Applications of Glucose Polymers in the Synthesis of Diagnostic and Drug Delivery Nanoparticles

Ernest V. Groman,, Dmitri Simberg, and Guankui Wang* Material Matters™, 2019, 14.3

Ernest V. Groman  Dmitri Simberg  Guankui Wang  


Colorado Center for Nanomedicine and Nanosafety, Translational Bio-Nanosciences Laboratory, Department
of Pharmaceutical Sciences, Skaggs School of Pharmacy and Pharmaceutical Sciences, University of Colorado
Anschutz Medical Campus, Aurora, CO 80045, USA
*E-mail: Guankui.Wang@cuanschutz.edu

 

Article Sections

Introduction

Dextran is a polysaccharide made of many glucose molecules that was first isolated by Louis Pasteur in 1861.1 Since then, dextran has found many applications in medicine including reducing blood viscosity, preventing blood clot formation, and serving as an iron-dextran nanoparticle (NP) to treat iron deficiency anemia using the carboxymethyl dextran-coated magnetite nanoparticle, Feraheme®. Clinical studies have shown that diethylaminoethyl (DEAE)-dextran can reduce cholesterol and triglyceride levels.2 Research applications of dextran include its use as an alternative for PEGylation and as a stabilizer of protein structure.3

Glucose is a deceptively simple molecule until we consider its use as a building block of homopolymers. Glucans are polysaccharides derived from glucose monomers. The monomers are linked by glycosidic bonds. Four types of glucose-based polysaccharides are possible: 1,6- (starch), 1,4- (cellulose), 1,3- (laminarin), and 1,2-bonded glucans. Theoretically, since the anomeric C1 carbon of glucose can have an up or down configuration, we can multiply the 4 listed glucans by 2. Further, cyclic polyglucose compounds called cyclodextrins add to the list of glucans.

In this short review we first examine the role of dextran in forming NPs with doxorubicin and in the formation and stability of iron oxide NPs. In the second part of this review, we discuss cyclodextrin as a starting material for the preparation of NPs. In these reviews we provide methods for synthesis.

 

Dextran colloids

Dextran is widely used in the synthesis of iron oxide NPs. However, the effect of small changes in the structure of dextran upon the final colloid is not widely recognized. For instance, in an earlier article, Paul et al., found that small changes in the structure of dextran produced profound results in the in the synthesis of dextran-coated NPs.4 The reduction of the terminal reducing sugar had a significant effect on particle size, coating stability, and magnetic properties. For low-molecular-weight dextran molecules (MW ≤10 kDa), reduction resulted in a 10-fold or greater decrease in the carbohydrate-to-iron ratio needed to produce the desired particle size (<20 nm). Particles prepared at the equivalent dextran-to-iron ratio using the equivalent native dextran yielded larger particles. Furthermore, the stability of particle size and coating using 10 kDa native and reduced dextran yielded a colloid that was stable to autoclaving.
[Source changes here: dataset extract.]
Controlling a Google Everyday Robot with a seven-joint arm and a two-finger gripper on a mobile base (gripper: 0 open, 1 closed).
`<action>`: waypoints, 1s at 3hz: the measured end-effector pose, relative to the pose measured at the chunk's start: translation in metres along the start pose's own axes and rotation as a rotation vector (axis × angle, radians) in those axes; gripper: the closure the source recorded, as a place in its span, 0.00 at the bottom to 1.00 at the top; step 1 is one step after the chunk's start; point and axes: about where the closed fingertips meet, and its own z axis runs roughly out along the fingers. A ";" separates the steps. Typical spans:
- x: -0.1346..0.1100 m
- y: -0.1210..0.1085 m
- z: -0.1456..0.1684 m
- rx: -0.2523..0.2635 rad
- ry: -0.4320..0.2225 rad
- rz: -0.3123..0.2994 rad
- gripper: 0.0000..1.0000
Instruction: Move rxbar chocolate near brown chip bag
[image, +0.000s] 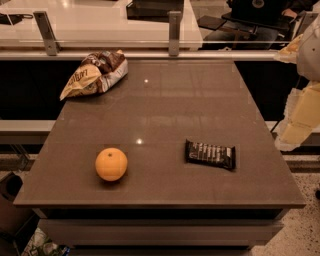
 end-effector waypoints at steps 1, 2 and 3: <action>0.000 0.000 0.000 0.000 0.000 0.000 0.00; 0.000 0.000 0.002 -0.003 -0.018 0.005 0.00; -0.001 0.004 0.021 -0.037 -0.078 0.026 0.00</action>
Offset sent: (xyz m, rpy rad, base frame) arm 0.0023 -0.0002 -0.0098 0.0462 0.0128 0.0038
Reduced Dextran T10. Dextran T10 (10 g) was dissolved in 100 mL of deionized water at 25 °C to which 1 g of sodium borohydride was added, and the mixture was stirred 12 h. The pH was brought to 5.0 using 6 M HCl. The mixture was ultrafiltered against a 3 kDa membrane. The product was lyophilized to produce a white solid in 63% yield. HPLC retention times (min): reduced dextran) 21.6; native dextran) 21.1.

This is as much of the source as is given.